> **Supplied data**
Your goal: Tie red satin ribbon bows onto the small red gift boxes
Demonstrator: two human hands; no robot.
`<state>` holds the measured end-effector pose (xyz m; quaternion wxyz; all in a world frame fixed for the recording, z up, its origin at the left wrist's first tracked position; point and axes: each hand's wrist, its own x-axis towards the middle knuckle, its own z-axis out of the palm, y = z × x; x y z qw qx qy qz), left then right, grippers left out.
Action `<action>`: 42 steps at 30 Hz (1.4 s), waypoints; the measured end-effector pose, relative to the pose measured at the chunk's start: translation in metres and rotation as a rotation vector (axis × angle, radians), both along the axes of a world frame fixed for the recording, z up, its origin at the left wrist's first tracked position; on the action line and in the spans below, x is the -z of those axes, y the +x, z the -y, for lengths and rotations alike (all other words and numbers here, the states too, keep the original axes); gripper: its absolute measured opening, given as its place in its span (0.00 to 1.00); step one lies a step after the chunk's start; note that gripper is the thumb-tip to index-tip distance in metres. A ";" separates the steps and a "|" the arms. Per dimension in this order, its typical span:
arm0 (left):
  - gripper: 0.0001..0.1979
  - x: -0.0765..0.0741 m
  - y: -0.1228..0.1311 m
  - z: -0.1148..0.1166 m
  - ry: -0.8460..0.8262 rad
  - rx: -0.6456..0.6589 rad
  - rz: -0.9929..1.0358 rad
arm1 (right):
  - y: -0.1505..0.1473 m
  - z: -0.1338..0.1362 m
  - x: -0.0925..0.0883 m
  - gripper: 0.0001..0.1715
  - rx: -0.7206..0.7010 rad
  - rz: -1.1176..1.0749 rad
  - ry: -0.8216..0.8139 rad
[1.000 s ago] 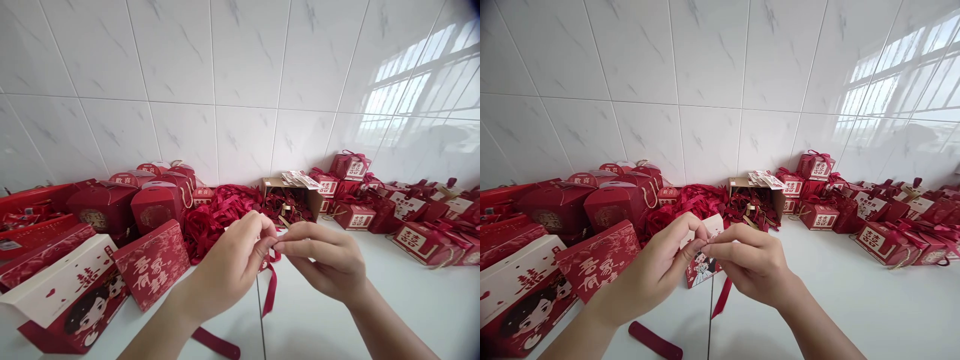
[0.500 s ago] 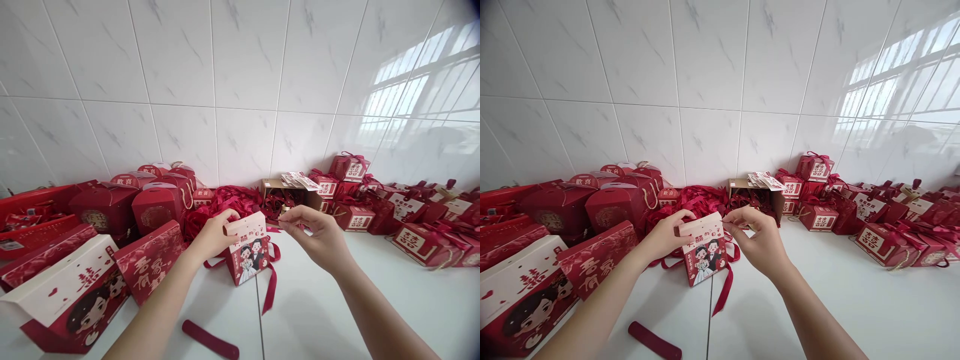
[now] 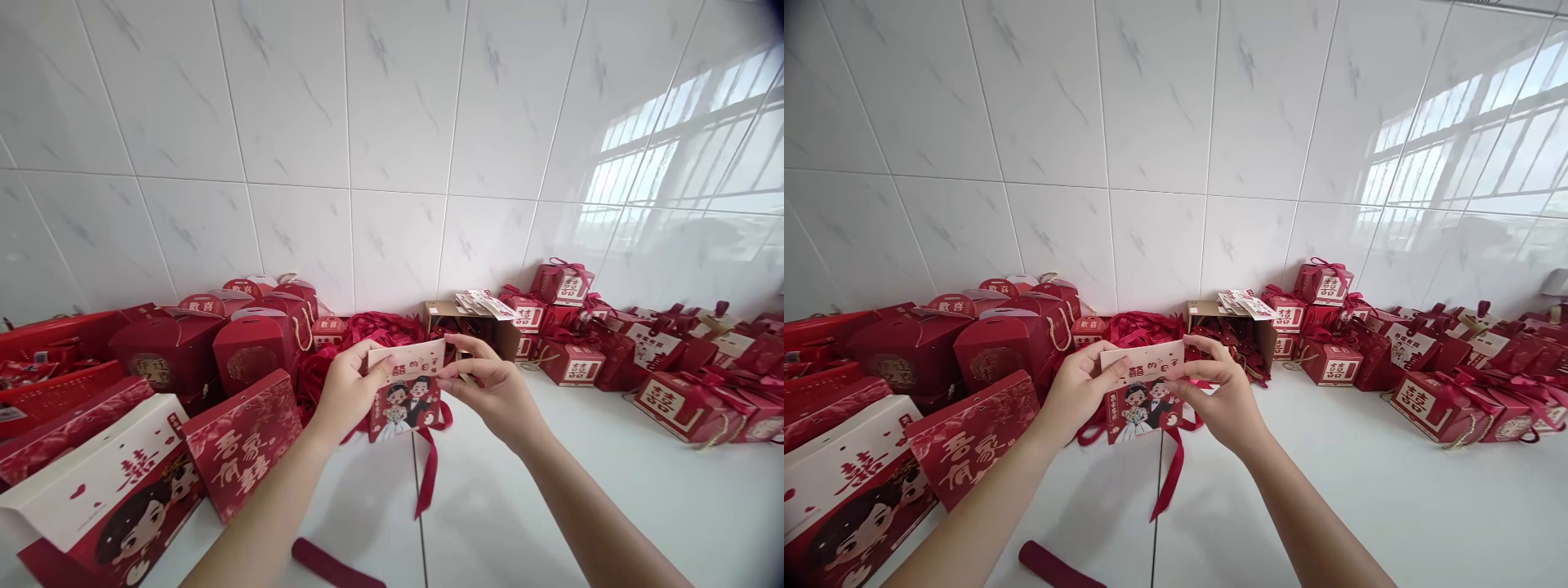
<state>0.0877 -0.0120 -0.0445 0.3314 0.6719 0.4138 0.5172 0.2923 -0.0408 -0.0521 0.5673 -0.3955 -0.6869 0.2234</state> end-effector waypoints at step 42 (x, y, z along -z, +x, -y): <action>0.06 -0.018 0.019 0.056 0.339 0.114 -0.269 | -0.010 0.028 -0.012 0.03 -0.018 0.014 0.149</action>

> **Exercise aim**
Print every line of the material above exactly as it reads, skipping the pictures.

> **Completed task**
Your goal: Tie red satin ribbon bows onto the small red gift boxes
Demonstrator: two human hands; no robot.
`<state>` holds the measured end-effector pose (xyz m; quaternion wxyz; all in a world frame fixed for the recording, z up, its origin at the left wrist's first tracked position; point and axes: each hand's wrist, its own x-axis towards the middle knuckle, its own z-axis out of the palm, y = z × x; x y z qw qx qy qz), left then right, grippers left out.
Action `<action>`: 42 steps at 30 Hz (1.4 s), waypoints; the measured end-effector pose, relative to the pose measured at the chunk's start: translation in metres and rotation as a rotation vector (axis × angle, radians), both along the axes of a world frame fixed for the recording, z up, its origin at the left wrist's first tracked position; on the action line and in the spans below, x is the -z of those axes, y the +x, z the -y, for lengths and rotations alike (all other words and numbers here, the states too, keep the original axes); gripper: its absolute measured opening, given as its place in its span (0.00 to 1.00); step one lies a step after the chunk's start; note that gripper is the thumb-tip to index-tip distance in metres. A ";" separates the steps and a "|" the arms. Per dimension in this order, its typical span:
arm0 (left):
  - gripper: 0.0001..0.1979
  - x: -0.0765..0.0741 m
  - y: -0.1228..0.1311 m
  - z: -0.1148..0.1166 m
  - ry: -0.8460..0.8262 rad
  - rx: -0.6456..0.6589 rad
  - rz: -0.9929..1.0358 rad
arm1 (right):
  - y: -0.1505..0.1473 m
  - z: -0.1338..0.1362 m
  - x: -0.0925..0.0883 m
  - gripper: 0.0001..0.1715
  - rx: -0.7206..0.7010 rad
  - rz: -1.1176..1.0749 rad
  - ry: -0.8216..0.8139 rad
[1.000 s ago] 
[0.500 s ago] 
[now] 
<state>0.0877 -0.0120 -0.0445 0.3314 0.6719 0.4138 0.5172 0.2923 -0.0408 -0.0521 0.5673 -0.3955 -0.6869 0.2234</state> end-effector waypoints at step 42 (x, y, z along -z, +x, -y): <action>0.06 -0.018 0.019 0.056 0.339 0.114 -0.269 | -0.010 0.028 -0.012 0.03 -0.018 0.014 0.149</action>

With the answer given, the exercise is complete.